Nouvel engagement irakien

L’engagement irakien, annoncé à Beyrouth par Naji Sabri, le ministre irakien des Affaires étrangères, est une première dans les relations entre les deux pays. Le document de compromis, approuvé par Koweït et Baghdad stipule que «l’Irak respecte l’indépendance, la souveraineté et la sécurité du Koweït, ce qui garantira d’éviter tout ce qui peut mener à une répétition des évènements de 1990», a déclaré M. Sabri.

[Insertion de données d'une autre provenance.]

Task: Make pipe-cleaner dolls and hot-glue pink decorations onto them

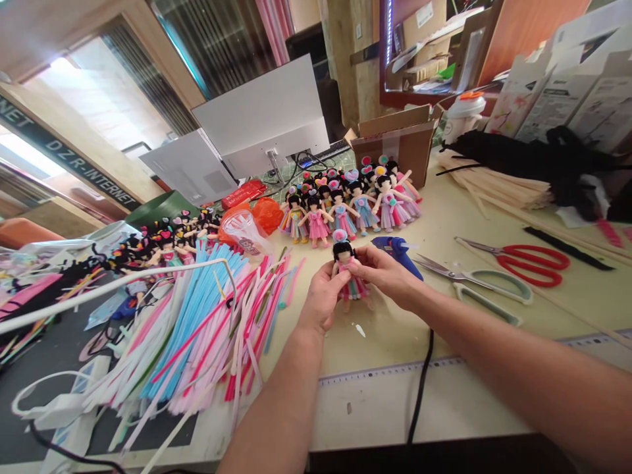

L’Irak avait envahi le Koweït le 2 août 1990 avant d’en être chassé par une coalition internationale dirigée par les Etats-Unis en février 1991.S’exprimant à l’occasion du deuxième et dernier jour du sommet arabe de Beyrouth, le chef de la diplomatie irakienne a ajouté que le texte de compromis, qui fait partie des résolutions finales du sommet, fait état de «la coopération entre les deux parties sur des questions en suspens».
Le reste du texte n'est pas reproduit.